Return the complete listing without omission.
>>>
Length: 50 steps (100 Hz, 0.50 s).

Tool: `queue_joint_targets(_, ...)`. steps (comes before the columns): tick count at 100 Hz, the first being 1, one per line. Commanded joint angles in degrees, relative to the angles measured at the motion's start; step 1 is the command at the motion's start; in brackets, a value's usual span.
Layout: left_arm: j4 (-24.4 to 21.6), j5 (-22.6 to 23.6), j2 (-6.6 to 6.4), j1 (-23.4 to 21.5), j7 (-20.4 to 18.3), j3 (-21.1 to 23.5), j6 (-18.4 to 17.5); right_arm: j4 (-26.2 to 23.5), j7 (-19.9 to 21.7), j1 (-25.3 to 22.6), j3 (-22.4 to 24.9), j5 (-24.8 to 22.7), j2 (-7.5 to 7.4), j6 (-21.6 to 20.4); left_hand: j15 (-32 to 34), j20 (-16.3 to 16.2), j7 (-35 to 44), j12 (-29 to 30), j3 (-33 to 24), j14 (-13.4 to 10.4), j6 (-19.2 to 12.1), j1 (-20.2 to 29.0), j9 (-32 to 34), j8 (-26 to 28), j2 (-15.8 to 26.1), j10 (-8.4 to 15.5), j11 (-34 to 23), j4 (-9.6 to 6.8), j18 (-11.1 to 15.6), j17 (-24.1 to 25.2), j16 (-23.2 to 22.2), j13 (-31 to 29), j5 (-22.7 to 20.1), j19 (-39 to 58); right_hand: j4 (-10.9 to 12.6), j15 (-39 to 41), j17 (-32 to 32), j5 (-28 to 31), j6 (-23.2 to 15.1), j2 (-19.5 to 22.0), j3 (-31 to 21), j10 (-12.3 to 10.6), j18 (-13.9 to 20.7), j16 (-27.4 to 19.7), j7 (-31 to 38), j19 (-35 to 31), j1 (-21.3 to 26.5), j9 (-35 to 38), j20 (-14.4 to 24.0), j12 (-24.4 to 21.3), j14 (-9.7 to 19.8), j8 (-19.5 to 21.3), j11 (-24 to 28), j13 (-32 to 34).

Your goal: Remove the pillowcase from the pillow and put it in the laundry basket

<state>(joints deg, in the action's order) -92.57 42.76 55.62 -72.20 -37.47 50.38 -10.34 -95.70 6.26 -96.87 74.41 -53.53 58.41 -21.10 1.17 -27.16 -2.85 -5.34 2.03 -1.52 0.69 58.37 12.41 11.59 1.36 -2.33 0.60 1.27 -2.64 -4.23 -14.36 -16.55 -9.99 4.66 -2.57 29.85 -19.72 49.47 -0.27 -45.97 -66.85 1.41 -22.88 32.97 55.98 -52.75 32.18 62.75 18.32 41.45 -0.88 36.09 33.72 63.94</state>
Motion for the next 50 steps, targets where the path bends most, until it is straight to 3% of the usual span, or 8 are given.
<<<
## SOLUTION FOR THIS PROBLEM
Length: 50 steps (100 Hz, 0.50 s).

Tool: `queue_joint_targets(_, ...)`. steps (comes before the columns): tick count at 100 Hz, the first being 1, one per line. Commanded joint angles in degrees, relative to the angles measured at the motion's start; step 1 is the command at the motion's start; in brackets, a value's usual span.
Layout: left_arm: j4 (-24.4 to 21.6), j5 (-22.6 to 23.6), j2 (-6.6 to 6.4), j1 (-23.4 to 21.5), j7 (-20.4 to 18.3), j3 (-21.1 to 23.5), j6 (-18.4 to 17.5); right_arm: j4 (-26.2 to 23.5), j7 (-19.9 to 21.7), j1 (-25.3 to 22.6), j3 (-22.4 to 24.9), j5 (-24.8 to 22.7), j2 (-7.5 to 7.4), j6 (-21.6 to 20.4); left_hand: j15 (-32 to 34), j20 (-16.3 to 16.2), j7 (-35 to 44), j12 (-29 to 30), j3 (-33 to 24), j14 (-13.4 to 10.4), j6 (-19.2 to 12.1), j1 (-20.2 to 29.0), j9 (-32 to 34), j8 (-26 to 28), j2 (-15.8 to 26.1), j10 (-8.4 to 15.5), j11 (-34 to 23), j4 (-9.6 to 6.8), j18 (-11.1 to 15.6), j17 (-24.1 to 25.2), j16 (-23.2 to 22.2), j13 (-31 to 29), j5 (-22.7 to 20.1), j19 (-39 to 58); right_hand: j4 (-10.9 to 12.6), j15 (-39 to 41), j17 (-32 to 32), j5 (-28 to 31), j6 (-23.2 to 15.1), j2 (-19.5 to 22.0), j3 (-31 to 21), j10 (-12.3 to 10.6), j18 (-13.9 to 20.7), j16 (-27.4 to 19.7), j7 (-31 to 38), j19 (-35 to 31), j1 (-21.3 to 26.5), j9 (-35 to 38), j20 (-14.4 to 24.0), j12 (-24.4 to 21.3), j14 (-9.7 to 19.8), j8 (-19.5 to 21.3), j11 (-24 to 28), j13 (-32 to 34).

Your goal: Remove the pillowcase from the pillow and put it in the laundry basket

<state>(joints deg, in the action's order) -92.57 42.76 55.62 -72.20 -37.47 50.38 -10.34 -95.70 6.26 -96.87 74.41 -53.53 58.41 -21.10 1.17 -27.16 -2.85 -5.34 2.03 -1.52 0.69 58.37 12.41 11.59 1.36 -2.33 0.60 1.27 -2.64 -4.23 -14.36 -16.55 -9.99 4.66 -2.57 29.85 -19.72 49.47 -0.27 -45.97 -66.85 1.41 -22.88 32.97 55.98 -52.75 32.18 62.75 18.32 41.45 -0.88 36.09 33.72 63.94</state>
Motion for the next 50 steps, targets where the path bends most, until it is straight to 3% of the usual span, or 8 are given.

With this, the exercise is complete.